On 29 September 1642 he sailed for the Indies as an apprentice officer (adelborst). He arrived in Batavia on 17 April 1643 on the Zwaan and was soon after hired by Governor Antonie van Diemen as a copyist. He has been identified as the artist who between June and December 1643 copied more than 50 illustrations into the official journal of Abel Tasman's 1642-43 voyage during which Tasman was the first European to sight Tasmania, New Zealand and several islands in the Tongan Archipelago. In 1646 he became under-merchant and in 1651 merchant. Three times he became a member of the Court of Justice at Batavia. In 1653 he went on a mission to Canton to open up again trade relations, which proved fruitless, due to a civil war after the Fall of the Ming Dynasty.

In 1657 he rose to the rank of opperhoofd (senior official) of the VOC at the small island in Nagasaki bay in the Japanese island of Kyushu, Dejima. He traveled to the capital Edo in a tributary mission and escaped from a burning city, which started on 2 March 1657. (There is a drawing from his hand in the Edo-Tokyo Museum.) In 1659, as one of the first "opperhoofden", he ordered a dinner service, consisting of 200 pieces. Wagener made the design of this Japanese porcelain, according to the European taste white and blue, with many flowers.

In 1660 Wagner was involved in the peace negotiations with the sultan of Makassar. The port had about 2000 Portuguese traders and for years threatened the Dutch spice trade on the Moluccas. The next year he was head of the Public Works in Batavia.

===Dutch Cape Colony===
In 1662 he went to Cape of Good Hope with his small family, five slaves and two horses. He followed Jan van Riebeeck as a governor on 6 May. Riebeeck left the next day. In December 1663 he asked Batavia to send him some pottery from Persia. He negotiated with the Hottentots about cattle for the Company. By abstaining from further expeditions Wagener could pursue his policy to refrain from an interference in tribal disputes, and to keep strictly neutral. After five years studying, the German student Georg Friedrich Wreede wrote a compendium of the Dutch and Hottentot language. Wagener appointed him in Mauritius.

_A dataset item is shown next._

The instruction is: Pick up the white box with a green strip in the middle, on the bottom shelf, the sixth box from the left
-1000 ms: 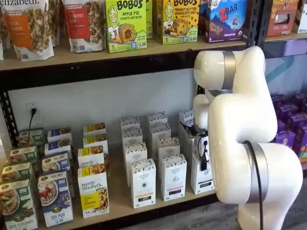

Wagener was one of the five people laying the foundation of the Castle of Good Hope, which was started in August 1665. He constructed a waterbasin, supplying the ships with fresh water, a hospital, a school and a church. In 1666 his wife Anna Auxbrebis, whom he had married in 1648, died.

===Later life===
On 27 September 1666 he resigned and Wagener went back to Batavia with his stepdaughter. He sold his slaves from Bengal. With presents he went to see the susuhunan of Mataram, who refused to trade with the VOC. He embarked on this expedition with a limited knowledge of the Malay or the Javanese language, and the result of the mission turned out to be fruitless. Nevertheless, Wagener visited Japara afterwards. The year after he sailed back to Amsterdam as a vice-admiral, and in ill health. He was buried on 16 October 1668 in the Old Church.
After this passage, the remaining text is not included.